The story eventually became a part of American folklore. An anonymous poet wrote "The Ballad of Jane McCrea", which was set to music and became a popular folk song. In Philadelphia in 1799, Ricketts' Circus performed "The Death of Miss McCrea", a pantomime co-written by John Durang. Artist John Vanderlyn painted The Death of Jane McCrea a depiction of her murder and exhibited it at the Salon of 1804 in Paris. There are several markers in and near Fort Edward commemorating her death.

==Exhumations==
McCrea's remains have been moved three times.
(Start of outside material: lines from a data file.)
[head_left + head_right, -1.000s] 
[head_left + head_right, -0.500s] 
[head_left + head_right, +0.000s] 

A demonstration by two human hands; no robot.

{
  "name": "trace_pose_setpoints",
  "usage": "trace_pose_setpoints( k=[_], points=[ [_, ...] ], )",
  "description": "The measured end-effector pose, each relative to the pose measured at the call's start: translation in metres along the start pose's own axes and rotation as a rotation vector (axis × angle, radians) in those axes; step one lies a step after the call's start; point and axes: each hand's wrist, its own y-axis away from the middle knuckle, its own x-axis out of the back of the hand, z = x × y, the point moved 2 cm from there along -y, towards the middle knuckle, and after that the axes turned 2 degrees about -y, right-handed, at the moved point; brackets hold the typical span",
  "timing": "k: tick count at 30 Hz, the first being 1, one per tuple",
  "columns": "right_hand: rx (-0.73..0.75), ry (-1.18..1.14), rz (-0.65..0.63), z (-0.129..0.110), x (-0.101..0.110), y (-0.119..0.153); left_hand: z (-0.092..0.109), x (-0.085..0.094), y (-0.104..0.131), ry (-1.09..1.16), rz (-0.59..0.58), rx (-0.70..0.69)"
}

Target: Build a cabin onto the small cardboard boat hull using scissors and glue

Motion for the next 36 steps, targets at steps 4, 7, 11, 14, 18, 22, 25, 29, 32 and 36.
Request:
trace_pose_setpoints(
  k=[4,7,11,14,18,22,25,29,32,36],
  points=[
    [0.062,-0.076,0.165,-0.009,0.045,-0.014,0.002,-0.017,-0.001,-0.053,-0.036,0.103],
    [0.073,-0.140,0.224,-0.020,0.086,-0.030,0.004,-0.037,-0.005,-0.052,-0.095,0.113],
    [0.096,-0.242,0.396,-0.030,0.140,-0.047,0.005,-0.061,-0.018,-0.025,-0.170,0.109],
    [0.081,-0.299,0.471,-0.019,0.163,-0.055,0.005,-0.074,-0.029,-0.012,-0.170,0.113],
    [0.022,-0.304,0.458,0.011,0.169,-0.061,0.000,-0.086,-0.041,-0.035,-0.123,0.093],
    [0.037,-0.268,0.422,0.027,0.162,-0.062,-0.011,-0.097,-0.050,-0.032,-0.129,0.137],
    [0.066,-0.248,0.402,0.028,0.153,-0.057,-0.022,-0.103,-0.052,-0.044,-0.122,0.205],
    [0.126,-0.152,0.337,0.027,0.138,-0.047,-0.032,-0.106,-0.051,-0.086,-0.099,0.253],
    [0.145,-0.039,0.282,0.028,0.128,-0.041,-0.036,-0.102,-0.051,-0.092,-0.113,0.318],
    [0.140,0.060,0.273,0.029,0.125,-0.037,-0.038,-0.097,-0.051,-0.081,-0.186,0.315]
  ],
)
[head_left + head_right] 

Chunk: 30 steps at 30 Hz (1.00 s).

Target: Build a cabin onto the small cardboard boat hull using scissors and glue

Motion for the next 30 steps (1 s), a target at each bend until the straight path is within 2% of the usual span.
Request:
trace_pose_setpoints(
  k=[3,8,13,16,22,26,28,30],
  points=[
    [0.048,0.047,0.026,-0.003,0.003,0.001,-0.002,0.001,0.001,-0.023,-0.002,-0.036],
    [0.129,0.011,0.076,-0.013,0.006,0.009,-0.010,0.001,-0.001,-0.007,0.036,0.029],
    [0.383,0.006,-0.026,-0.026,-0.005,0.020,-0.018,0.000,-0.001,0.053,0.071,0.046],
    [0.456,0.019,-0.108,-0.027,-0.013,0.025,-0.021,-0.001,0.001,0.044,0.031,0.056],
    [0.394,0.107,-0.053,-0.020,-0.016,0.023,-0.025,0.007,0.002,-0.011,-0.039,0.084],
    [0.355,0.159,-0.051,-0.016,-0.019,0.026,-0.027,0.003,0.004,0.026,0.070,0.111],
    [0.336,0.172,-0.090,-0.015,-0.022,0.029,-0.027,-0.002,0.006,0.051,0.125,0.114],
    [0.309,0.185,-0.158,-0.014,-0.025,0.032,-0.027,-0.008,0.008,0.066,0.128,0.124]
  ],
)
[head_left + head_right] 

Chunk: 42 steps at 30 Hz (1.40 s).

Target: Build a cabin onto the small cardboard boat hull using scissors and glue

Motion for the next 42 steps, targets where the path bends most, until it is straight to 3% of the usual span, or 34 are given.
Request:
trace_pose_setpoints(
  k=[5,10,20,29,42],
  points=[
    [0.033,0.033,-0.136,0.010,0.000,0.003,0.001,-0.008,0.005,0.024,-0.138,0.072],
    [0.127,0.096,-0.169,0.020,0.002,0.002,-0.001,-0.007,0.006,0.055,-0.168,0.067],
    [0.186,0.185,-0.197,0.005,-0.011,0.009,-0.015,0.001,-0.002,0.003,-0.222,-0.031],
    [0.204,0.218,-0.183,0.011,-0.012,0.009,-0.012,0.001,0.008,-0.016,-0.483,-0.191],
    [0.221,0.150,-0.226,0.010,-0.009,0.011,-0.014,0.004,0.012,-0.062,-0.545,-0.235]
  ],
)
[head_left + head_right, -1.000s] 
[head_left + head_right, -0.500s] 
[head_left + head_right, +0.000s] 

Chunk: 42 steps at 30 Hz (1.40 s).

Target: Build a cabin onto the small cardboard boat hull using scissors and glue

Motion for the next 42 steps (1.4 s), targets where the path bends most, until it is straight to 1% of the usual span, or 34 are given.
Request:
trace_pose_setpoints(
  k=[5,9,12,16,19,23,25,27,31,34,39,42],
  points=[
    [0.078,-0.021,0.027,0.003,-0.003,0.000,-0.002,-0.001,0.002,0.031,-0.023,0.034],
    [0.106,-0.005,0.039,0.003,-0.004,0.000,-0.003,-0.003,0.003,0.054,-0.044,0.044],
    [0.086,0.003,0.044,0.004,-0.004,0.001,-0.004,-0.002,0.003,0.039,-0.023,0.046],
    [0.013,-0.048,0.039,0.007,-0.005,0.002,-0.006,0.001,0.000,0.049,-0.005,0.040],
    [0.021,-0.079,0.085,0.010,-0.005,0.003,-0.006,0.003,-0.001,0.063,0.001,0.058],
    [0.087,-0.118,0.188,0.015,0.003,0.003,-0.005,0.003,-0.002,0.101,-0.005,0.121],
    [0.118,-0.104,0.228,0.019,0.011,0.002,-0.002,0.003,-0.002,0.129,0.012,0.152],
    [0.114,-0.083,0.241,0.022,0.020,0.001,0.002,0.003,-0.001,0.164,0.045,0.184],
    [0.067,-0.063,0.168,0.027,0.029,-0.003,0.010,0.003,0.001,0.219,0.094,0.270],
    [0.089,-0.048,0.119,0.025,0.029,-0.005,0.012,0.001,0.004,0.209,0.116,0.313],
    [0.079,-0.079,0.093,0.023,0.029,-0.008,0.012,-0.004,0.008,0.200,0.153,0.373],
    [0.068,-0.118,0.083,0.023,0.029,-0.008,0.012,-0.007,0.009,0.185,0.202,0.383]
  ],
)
The first time was in 1822, and the second was in 1852, when they were moved to the Union Cemetery in Fort Edward. Her body was exhumed again in 2003 in hopes of solving the mystery of how she died. Unexpectedly, two bodies—those of McCrea and Sara McNeil—were found in the grave. The 1822 move had placed McCrea's remains atop the burial vault of McNeil (who died in 1799 of natural causes). Both skeletons were largely complete, though McCrea's skull was missing, possibly due to reported grave robberies in the 19th century. The bodies were exhumed again in 2005 for further analysis, and were subsequently reburied in separate graves.